═══ RECORD SET ═══

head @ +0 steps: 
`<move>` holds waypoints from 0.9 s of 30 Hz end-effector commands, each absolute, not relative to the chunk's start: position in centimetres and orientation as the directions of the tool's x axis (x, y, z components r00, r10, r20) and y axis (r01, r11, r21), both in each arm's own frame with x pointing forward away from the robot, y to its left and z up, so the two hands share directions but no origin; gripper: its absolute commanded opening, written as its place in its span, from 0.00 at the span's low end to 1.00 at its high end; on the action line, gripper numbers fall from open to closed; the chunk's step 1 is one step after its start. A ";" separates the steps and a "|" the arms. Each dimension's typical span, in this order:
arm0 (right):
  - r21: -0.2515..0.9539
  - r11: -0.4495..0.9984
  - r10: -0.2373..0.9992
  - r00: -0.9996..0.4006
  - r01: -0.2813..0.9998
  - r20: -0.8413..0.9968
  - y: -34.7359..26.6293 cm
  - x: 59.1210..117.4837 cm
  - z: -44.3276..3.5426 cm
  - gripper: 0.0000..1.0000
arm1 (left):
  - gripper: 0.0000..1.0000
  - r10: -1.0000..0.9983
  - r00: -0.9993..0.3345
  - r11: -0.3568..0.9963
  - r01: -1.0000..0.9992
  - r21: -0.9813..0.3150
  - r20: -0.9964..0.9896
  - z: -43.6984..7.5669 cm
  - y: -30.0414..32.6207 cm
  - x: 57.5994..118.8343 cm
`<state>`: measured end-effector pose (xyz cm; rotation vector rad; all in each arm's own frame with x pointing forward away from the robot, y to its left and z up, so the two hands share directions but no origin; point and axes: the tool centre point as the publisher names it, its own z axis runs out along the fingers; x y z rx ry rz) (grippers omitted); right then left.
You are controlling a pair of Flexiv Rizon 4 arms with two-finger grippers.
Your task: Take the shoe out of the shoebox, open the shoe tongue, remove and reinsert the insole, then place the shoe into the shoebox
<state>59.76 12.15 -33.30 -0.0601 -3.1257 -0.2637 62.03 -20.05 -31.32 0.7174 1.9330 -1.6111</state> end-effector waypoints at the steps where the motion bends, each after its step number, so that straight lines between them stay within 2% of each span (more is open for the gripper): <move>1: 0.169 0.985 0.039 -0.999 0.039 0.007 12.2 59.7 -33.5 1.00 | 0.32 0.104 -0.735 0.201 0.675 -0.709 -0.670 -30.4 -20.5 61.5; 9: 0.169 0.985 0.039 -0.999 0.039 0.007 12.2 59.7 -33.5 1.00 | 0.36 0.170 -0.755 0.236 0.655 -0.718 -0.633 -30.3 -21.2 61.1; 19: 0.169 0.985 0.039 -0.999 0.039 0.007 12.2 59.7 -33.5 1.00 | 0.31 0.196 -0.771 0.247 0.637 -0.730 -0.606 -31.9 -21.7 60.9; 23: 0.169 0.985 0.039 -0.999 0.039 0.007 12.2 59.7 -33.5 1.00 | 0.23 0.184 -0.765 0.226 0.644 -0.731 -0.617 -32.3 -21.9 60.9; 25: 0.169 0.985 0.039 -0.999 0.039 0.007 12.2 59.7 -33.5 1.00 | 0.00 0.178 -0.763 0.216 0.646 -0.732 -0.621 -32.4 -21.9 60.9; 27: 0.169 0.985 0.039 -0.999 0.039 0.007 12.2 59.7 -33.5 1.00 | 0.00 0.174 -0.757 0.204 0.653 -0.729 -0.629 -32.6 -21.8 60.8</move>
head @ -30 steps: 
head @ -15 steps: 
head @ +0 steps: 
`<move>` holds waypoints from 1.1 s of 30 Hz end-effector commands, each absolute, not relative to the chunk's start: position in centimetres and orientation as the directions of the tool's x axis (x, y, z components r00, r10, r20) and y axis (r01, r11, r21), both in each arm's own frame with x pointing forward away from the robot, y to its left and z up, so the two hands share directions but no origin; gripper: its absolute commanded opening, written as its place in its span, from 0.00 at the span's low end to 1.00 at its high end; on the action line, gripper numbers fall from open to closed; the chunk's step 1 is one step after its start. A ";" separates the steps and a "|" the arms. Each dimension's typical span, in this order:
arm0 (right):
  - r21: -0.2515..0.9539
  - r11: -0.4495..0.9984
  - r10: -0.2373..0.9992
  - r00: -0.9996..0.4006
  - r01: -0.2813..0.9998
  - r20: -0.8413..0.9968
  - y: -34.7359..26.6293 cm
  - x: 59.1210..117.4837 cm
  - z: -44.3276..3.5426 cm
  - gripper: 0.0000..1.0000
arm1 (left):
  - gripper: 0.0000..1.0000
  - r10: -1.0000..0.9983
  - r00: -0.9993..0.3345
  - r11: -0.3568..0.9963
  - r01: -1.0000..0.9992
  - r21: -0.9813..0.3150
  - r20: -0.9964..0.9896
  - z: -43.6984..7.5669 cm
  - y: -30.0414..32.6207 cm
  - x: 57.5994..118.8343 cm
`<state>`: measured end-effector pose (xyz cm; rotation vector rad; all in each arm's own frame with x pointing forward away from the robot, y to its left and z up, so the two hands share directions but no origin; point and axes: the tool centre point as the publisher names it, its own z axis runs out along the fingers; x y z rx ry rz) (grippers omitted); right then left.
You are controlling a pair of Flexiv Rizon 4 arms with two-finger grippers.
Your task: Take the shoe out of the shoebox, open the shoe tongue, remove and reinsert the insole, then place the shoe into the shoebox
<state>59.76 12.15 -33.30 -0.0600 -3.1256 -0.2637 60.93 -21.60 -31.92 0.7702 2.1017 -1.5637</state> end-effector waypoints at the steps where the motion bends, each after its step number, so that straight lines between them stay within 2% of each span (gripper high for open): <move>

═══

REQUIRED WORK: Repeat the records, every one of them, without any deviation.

SOLUTION TO THIS EXERCISE:
head @ +0 steps: 
`<move>` holds waypoints from 0.9 s of 30 Hz end-effector commands, each absolute, not relative to the chunk's start: position in centimetres and orientation as the directions of the tool's x axis (x, y, z components r00, r10, r20) and y axis (r01, r11, r21), both in each arm's own frame with x pointing forward away from the robot, y to its left and z up, so the two hands share directions but no origin; gripper: its absolute commanded opening, written as its place in its span, from 0.00 at the span's low end to 1.00 at its high end; on the action line, gripper numbers fall from open to closed; the chunk's step 1 is one step after its start. A ";" separates the steps and a "|" the arms. Each dimension's typical span, in this order:
arm0 (right):
  - r21: -0.2515..0.9539
  - r11: -0.4495..0.9984
  - r10: -0.2373..0.9992
  - r00: -0.9996..0.4006
  - r01: -0.2813..0.9998
  - r20: -0.8413..0.9968
  - y: -34.7359..26.6293 cm
  - x: 59.1210..117.4837 cm
  - z: -44.3276..3.5426 cm
  - gripper: 0.0000..1.0000
arm1 (left):
  - gripper: 0.0000..1.0000
  - r10: -1.0000..0.9983
  - r00: -0.9993..0.3345
  - r11: -0.3568..0.9963
  - r01: -1.0000..0.9992
  - r21: -0.9813..0.3150
  - r20: -0.9964..0.9896
  - z: -43.6984..7.5669 cm
  - y: -30.0414..32.6207 cm
  - x: 57.5994..118.8343 cm
`<state>`: measured end-effector pose (xyz cm; rotation vector rad; all in each arm's own frame with x pointing forward away from the robot, y to its left and z up, so the two hands share directions but no origin; point and axes: the tool centre point as the publisher names it, its own z axis runs out along the fingers; x y z rx ry rz) (grippers omitted); right then left.
You are controlling a pair of Flexiv Rizon 4 arms with two-finger grippers.
Your task: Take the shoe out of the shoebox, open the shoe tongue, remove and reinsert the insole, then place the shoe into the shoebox
<state>59.76 12.15 -33.30 -0.0601 -3.1257 -0.2637 62.03 -20.05 -31.32 0.7174 1.9330 -1.6111</state> end-effector waypoints at the steps where the motion bends, each after its step number, so that straight lines between them stay within 2% of each span (more is open for the gripper): <move>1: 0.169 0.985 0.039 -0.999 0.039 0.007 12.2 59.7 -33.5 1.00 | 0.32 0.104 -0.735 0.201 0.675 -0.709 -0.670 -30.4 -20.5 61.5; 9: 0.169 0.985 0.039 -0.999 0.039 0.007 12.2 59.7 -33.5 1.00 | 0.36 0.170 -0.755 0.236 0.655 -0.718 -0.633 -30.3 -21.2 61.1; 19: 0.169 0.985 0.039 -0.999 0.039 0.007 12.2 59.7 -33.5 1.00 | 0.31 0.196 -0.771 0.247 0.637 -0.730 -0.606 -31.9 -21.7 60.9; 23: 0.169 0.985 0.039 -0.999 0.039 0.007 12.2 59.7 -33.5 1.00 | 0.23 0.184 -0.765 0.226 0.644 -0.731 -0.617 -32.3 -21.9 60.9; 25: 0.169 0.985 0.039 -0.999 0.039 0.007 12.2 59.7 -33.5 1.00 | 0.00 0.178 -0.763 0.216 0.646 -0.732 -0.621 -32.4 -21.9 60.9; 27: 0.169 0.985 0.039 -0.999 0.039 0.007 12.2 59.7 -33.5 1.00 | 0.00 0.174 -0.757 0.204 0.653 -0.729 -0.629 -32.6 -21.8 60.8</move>
head @ -30 steps: 
head @ -15 steps: 
head @ +0 steps: 
`<move>` holds waypoints from 1.1 s of 30 Hz end-effector commands, each absolute, not relative to the chunk's start: position in centimetres and orientation as the directions of the tool's x axis (x, y, z components r00, r10, r20) and y axis (r01, r11, r21), both in each arm's own frame with x pointing forward away from the robot, y to its left and z up, so the two hands share directions but no origin; gripper: its absolute commanded opening, written as its place in its span, from 0.00 at the span's low end to 1.00 at its high end; on the action line, gripper numbers fall from open to closed; the chunk's step 1 is one step after its start. A ";" separates the steps and a "|" the arms. Each dimension's typical span, in this order:
arm0 (right):
  - r21: -0.2515..0.9539
  - r11: -0.4495..0.9984
  - r10: -0.2373..0.9992
  - r00: -0.9996..0.4006
  - r01: -0.2813..0.9998
  - r20: -0.8413..0.9968
  - y: -34.7359..26.6293 cm
  - x: 59.1210..117.4837 cm
  - z: -44.3276..3.5426 cm
  - gripper: 0.0000..1.0000
arm1 (left):
  - gripper: 0.0000..1.0000
  - r10: -1.0000..0.9983
  - r00: -0.9993..0.3345
  - r11: -0.3568..0.9963
  - r01: -1.0000..0.9992
  - r21: -0.9813..0.3150
  - r20: -0.9964..0.9896
  - z: -43.6984..7.5669 cm
  - y: -30.0414..32.6207 cm
  - x: 57.5994..118.8343 cm
`<state>`: measured end-effector pose (xyz cm; rotation vector rad; all in each arm's own frame with x pointing forward away from the robot, y to its left and z up, so the two hands share directions but no origin; point and axes: the tool centre point as the publisher names it, its own z axis runs out along the fingers; x y z rx ry rz) (grippers omitted); right then left.
You are controlling a pair of Flexiv Rizon 4 arms with two-finger grippers.
Your task: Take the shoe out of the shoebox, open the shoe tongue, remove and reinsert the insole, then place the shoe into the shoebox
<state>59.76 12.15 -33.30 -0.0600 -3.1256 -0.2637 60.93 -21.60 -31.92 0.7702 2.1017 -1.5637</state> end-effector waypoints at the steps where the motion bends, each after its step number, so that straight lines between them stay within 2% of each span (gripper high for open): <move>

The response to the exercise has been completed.